Assigned task. Gather from the material every line that contains the string "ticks".

Supplied information.
<<<<

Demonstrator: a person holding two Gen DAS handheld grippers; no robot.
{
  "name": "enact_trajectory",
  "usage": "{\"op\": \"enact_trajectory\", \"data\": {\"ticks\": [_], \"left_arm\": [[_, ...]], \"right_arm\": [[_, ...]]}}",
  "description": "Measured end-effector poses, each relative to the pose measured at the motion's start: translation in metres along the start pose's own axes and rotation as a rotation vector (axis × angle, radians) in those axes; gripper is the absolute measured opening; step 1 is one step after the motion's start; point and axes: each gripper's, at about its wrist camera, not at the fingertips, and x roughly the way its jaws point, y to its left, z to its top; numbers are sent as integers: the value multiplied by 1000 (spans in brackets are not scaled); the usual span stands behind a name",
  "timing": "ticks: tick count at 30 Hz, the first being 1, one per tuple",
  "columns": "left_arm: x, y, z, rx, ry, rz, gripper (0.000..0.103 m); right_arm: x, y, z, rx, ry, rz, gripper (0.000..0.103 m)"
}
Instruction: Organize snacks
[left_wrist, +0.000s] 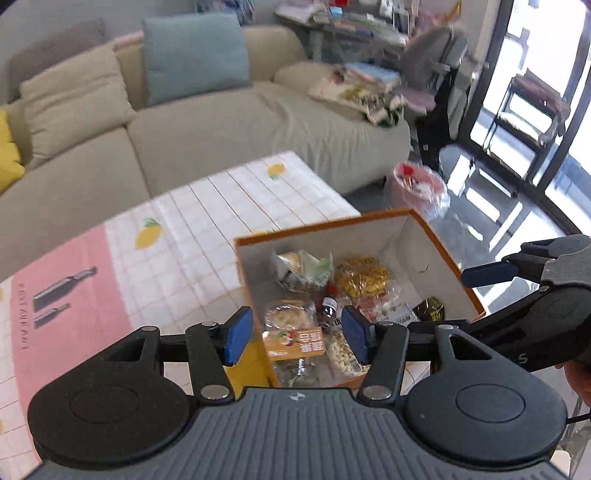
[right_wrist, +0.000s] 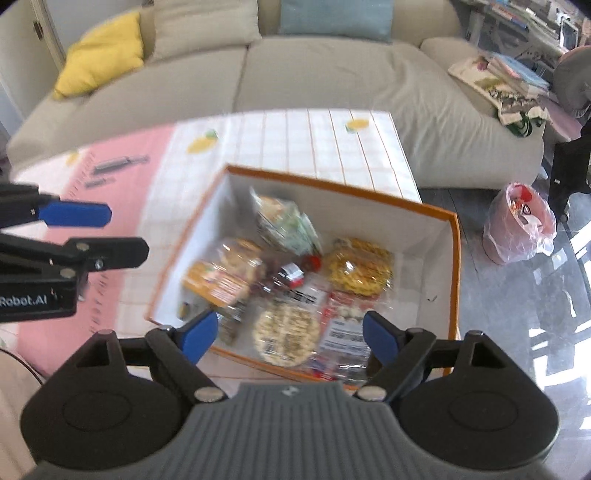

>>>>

Task response.
  "usage": "{\"op\": \"enact_trajectory\", \"data\": {\"ticks\": [_], \"left_arm\": [[_, ...]], \"right_arm\": [[_, ...]]}}",
  "timing": "ticks: tick count at 30 Hz, the first being 1, one per tuple",

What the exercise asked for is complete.